◆ **Action item**
Whenever a line of the data below holds the string "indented", copy that line.
━━━
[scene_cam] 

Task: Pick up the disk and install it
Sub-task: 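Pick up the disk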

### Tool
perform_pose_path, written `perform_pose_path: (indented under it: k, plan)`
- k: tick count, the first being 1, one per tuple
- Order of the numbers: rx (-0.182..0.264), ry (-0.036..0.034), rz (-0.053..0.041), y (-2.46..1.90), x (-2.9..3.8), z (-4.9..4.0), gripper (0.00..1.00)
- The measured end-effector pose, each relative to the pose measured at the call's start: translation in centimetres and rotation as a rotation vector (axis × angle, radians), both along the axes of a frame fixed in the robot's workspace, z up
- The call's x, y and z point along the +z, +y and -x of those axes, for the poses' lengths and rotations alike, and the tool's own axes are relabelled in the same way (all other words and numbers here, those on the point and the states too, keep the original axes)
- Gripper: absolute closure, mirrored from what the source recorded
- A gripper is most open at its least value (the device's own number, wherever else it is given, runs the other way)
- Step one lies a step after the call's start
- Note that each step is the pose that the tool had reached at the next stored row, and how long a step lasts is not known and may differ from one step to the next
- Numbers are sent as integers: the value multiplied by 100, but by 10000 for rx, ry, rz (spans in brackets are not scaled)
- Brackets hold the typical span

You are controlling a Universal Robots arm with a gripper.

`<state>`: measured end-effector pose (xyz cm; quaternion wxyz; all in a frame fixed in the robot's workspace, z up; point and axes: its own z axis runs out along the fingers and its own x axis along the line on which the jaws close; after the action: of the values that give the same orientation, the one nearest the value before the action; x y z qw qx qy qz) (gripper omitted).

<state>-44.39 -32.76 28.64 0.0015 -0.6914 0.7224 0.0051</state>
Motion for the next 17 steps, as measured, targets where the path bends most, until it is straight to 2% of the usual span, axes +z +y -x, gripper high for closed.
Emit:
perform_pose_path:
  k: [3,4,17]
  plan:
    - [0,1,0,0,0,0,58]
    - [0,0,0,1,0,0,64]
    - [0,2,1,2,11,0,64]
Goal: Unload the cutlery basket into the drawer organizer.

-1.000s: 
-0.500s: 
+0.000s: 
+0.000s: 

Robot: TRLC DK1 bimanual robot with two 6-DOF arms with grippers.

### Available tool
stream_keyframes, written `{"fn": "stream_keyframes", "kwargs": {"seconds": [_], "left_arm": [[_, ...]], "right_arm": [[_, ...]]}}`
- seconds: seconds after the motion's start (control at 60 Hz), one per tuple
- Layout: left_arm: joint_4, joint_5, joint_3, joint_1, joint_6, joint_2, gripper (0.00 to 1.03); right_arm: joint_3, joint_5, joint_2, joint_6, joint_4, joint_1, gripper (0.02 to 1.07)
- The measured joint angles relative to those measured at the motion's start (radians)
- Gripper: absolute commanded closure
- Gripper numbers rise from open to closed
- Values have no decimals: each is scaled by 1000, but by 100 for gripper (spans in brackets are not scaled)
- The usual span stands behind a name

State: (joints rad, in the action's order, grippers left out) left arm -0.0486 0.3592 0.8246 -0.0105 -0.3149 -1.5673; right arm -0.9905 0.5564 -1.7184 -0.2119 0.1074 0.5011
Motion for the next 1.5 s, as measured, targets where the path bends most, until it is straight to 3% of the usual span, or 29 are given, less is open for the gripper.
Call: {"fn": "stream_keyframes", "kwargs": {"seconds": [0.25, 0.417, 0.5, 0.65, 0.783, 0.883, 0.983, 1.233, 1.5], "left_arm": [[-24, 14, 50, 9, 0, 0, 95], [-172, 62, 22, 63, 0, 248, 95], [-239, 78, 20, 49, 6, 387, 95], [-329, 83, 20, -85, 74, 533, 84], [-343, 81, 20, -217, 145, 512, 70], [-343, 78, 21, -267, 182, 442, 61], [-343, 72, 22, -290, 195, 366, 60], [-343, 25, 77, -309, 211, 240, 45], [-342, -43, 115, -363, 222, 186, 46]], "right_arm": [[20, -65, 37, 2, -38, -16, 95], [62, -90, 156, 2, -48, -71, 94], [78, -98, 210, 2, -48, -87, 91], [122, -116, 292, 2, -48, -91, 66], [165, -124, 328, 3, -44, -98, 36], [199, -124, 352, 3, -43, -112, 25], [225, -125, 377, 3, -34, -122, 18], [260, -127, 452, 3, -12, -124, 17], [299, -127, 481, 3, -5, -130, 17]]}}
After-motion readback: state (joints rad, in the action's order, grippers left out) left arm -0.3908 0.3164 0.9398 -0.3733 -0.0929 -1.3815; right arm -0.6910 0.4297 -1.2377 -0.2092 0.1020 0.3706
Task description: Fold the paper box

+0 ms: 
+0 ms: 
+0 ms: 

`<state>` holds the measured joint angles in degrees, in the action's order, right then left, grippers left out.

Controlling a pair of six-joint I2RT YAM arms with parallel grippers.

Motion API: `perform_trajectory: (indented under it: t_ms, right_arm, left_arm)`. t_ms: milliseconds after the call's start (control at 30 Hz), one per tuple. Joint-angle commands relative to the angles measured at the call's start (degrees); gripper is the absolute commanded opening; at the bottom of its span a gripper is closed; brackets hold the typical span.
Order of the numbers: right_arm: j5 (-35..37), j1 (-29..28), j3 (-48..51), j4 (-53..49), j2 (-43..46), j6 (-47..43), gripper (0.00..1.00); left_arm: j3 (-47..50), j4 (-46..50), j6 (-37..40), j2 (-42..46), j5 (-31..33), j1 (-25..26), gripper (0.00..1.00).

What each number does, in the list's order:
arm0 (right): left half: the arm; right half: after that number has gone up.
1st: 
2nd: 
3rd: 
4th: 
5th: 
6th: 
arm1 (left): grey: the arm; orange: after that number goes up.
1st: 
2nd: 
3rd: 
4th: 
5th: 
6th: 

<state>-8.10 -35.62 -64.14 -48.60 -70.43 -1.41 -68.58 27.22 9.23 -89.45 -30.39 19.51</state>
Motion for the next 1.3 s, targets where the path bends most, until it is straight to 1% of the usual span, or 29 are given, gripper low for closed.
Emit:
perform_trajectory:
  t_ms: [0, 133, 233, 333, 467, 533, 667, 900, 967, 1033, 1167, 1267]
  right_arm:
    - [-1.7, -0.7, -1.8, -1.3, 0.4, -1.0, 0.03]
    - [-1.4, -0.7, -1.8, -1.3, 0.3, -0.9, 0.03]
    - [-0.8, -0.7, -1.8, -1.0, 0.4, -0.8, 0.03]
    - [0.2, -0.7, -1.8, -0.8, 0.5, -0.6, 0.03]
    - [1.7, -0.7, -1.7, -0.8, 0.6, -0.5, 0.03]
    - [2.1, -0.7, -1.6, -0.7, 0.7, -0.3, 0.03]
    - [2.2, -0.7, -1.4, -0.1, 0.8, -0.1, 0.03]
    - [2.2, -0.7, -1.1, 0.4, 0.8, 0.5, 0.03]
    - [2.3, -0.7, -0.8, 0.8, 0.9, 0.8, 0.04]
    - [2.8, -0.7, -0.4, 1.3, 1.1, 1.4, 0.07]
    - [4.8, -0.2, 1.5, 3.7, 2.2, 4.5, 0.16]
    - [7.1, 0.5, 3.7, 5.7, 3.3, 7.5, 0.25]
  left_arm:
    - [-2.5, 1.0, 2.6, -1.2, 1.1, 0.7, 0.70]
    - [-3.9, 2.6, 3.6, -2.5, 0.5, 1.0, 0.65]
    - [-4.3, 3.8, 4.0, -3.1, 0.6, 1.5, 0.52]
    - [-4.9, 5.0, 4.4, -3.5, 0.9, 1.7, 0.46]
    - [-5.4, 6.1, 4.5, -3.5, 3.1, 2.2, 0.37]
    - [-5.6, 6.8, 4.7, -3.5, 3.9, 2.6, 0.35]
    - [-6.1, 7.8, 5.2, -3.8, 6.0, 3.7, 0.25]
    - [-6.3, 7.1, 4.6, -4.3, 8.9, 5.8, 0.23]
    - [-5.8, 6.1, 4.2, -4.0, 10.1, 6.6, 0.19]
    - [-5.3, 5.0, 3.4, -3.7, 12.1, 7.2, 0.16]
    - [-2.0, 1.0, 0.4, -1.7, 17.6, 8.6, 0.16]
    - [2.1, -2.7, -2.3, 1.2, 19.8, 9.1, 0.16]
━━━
◆ **Exercise response**
perform_pose_path, written `perform_pose_path: (indented under it: k, plan)`
Motion API: `perform_trajectory: (indented under it: t_ms, right_arm, left_arm)`. t_ms: milliseconds after the call's start (control at 30 Hz), one per tuple. Joint-angle commands relative to the angles measured at the call's start (degrees); gripper is the absolute commanded opening; at the bottom of its span a gripper is closed; brackets hold the typical span.

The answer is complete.